*Exercise*. Your task is to write out exactly the lines from the line containing "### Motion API" through the end of the records, inclusive at both ends.

*Task data*.

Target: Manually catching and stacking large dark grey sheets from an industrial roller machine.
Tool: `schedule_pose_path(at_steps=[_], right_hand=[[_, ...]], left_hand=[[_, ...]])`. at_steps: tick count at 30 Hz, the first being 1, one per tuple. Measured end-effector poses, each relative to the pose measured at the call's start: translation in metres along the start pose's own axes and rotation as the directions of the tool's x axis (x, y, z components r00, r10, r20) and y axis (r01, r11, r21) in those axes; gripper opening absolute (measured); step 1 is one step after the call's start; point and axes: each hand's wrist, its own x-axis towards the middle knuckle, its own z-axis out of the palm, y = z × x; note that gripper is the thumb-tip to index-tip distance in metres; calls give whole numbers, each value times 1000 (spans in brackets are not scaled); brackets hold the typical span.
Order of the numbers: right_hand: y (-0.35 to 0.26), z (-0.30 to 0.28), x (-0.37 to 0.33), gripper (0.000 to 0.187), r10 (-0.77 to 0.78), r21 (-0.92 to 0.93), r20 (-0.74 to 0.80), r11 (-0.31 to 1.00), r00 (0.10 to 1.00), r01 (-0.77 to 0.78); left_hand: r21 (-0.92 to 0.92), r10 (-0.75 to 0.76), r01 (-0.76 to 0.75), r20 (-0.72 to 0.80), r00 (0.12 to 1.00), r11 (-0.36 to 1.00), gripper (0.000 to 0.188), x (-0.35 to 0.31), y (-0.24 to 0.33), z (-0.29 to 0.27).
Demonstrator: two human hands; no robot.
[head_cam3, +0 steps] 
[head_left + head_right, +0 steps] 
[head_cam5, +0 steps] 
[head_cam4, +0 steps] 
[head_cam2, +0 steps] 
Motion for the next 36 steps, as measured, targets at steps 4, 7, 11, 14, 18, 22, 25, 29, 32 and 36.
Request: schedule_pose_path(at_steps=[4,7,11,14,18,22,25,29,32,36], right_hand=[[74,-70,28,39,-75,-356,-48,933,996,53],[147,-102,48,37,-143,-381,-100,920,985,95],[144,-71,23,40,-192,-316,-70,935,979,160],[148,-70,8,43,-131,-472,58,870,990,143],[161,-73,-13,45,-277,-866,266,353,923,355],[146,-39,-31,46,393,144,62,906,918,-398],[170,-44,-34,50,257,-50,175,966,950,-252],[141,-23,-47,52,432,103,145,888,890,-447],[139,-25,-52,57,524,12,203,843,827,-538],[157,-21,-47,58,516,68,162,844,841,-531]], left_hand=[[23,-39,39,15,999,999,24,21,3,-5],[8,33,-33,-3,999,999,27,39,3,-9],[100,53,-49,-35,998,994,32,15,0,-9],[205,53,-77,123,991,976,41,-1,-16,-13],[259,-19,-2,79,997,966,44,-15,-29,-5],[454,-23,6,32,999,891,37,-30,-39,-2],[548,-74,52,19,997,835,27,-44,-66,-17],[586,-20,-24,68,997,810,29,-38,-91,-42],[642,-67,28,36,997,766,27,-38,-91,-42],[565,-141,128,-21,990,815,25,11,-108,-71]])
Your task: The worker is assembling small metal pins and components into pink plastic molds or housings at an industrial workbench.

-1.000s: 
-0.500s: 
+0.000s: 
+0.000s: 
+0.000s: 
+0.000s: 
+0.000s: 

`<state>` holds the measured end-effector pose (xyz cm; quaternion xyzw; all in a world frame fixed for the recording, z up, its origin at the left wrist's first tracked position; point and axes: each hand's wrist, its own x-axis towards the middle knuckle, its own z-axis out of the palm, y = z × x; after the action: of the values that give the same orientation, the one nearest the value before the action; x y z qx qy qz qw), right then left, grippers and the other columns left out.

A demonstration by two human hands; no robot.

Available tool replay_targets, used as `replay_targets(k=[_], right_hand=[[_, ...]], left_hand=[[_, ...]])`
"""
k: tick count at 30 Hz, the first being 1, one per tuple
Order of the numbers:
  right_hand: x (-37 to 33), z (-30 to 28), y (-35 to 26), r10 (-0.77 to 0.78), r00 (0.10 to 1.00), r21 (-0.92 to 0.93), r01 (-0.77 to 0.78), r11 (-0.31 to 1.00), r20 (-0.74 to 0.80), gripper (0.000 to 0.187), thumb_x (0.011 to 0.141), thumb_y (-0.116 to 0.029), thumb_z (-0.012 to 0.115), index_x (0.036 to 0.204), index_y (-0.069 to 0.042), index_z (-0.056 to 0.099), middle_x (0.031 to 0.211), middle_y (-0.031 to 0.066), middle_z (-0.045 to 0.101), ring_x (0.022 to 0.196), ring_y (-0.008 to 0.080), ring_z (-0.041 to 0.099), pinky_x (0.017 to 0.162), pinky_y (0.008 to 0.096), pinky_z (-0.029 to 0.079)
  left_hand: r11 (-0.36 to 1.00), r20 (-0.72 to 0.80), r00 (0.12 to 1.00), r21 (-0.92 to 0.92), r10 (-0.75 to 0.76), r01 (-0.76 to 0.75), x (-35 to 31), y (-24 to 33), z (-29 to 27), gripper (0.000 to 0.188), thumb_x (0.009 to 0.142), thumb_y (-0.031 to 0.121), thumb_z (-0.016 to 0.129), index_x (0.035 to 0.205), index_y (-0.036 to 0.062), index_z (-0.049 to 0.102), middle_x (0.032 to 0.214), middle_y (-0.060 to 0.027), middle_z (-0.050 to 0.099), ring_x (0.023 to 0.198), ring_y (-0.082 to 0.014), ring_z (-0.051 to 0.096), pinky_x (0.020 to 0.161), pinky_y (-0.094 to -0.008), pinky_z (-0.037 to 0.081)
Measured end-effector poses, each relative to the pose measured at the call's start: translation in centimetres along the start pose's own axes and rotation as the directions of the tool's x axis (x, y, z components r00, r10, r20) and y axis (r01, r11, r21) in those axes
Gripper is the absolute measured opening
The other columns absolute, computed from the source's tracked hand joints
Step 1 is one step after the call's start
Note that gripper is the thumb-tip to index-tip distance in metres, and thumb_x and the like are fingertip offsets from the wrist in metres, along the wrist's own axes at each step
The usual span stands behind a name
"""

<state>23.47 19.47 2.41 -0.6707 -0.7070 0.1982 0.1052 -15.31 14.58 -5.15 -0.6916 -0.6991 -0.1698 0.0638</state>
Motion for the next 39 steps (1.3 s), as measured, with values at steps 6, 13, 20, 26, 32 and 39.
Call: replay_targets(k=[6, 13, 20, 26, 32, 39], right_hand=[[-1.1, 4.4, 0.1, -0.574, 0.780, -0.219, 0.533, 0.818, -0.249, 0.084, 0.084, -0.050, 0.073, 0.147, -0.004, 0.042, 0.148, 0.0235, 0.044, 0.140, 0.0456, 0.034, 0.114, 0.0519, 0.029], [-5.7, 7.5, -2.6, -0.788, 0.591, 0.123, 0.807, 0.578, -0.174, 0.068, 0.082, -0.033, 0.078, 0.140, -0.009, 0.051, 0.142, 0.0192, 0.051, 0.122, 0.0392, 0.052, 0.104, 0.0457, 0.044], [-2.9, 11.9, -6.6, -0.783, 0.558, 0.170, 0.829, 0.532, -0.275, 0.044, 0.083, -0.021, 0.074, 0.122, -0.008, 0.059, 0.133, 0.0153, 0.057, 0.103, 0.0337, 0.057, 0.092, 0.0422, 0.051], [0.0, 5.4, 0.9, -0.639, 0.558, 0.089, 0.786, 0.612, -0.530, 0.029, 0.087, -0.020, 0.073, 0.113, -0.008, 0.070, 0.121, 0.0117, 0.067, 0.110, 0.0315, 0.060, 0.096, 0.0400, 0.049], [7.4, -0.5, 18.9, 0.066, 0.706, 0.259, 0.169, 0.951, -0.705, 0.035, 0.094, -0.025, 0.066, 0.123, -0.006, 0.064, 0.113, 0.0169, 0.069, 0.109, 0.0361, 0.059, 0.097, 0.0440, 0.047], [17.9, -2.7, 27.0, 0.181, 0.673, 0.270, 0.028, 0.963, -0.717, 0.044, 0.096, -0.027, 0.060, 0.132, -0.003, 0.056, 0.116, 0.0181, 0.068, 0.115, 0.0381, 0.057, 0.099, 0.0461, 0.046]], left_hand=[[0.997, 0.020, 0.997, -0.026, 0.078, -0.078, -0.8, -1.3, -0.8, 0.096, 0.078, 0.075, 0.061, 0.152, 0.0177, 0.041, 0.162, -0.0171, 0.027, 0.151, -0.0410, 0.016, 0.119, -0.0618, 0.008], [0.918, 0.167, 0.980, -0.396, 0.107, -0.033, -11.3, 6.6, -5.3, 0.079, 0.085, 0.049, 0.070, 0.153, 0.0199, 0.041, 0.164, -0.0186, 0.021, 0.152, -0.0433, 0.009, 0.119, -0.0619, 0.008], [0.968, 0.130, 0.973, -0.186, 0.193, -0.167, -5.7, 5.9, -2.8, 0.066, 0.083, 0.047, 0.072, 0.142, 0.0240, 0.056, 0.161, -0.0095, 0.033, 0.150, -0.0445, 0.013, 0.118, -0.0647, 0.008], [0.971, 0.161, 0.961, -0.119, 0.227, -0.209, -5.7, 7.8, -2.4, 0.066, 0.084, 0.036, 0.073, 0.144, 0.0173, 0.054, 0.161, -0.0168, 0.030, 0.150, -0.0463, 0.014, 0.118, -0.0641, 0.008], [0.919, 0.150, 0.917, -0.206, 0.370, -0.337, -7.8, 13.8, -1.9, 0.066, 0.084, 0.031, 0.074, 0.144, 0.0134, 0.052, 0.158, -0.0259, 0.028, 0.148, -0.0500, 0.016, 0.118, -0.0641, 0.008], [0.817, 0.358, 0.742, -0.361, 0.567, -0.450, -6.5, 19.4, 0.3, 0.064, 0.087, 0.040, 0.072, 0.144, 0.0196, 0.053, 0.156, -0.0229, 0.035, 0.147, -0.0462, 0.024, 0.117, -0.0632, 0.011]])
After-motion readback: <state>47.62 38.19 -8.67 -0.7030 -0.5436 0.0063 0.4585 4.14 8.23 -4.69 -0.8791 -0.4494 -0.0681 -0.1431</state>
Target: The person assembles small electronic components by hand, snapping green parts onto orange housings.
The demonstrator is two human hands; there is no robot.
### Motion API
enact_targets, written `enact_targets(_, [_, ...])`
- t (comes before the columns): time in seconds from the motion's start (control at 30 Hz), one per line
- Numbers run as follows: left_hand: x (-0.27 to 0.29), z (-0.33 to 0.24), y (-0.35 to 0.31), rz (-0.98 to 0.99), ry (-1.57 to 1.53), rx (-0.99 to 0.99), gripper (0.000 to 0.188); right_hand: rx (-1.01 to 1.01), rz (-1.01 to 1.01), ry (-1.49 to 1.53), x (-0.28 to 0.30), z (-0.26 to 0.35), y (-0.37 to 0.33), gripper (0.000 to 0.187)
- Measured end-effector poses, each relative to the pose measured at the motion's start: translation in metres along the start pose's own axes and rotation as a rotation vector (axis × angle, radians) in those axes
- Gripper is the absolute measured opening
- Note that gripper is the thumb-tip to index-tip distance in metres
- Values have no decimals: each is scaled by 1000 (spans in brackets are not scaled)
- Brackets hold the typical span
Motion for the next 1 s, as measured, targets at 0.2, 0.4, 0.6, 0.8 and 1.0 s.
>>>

*Written answer*.
### Motion API
enact_targets, written `enact_targets(_, [_, ...])`
- t (comes before the columns): time in seconds from the motion's start (control at 30 Hz), one per line
- Numbers run as follows: left_hand: x (-0.27 to 0.29), z (-0.33 to 0.24), y (-0.35 to 0.31), rz (-0.98 to 0.99), ry (-1.57 to 1.53), rx (-0.99 to 0.99), gripper (0.000 to 0.188); right_hand: rx (-1.01 to 1.01), rz (-1.01 to 1.01), ry (-1.49 to 1.53), x (-0.28 to 0.30), z (-0.26 to 0.35), y (-0.37 to 0.33), gripper (0.000 to 0.187)
- Measured end-effector poses, each relative to the pose measured at the motion's start: translation in metres along the start pose's own axes and rotation as a rotation vector (axis × angle, radians) in those axes
- Gripper is the absolute measured opening
- Note that gripper is the thumb-tip to index-tip distance in metres
- Values have no decimals: each is scaled by 1000 (spans in brackets are not scaled)
- Brackets hold the typical span
Motion for the next 1 s, as measured, targets at 0.2, 0.4, 0.6, 0.8 and 1.0 s.
>>>

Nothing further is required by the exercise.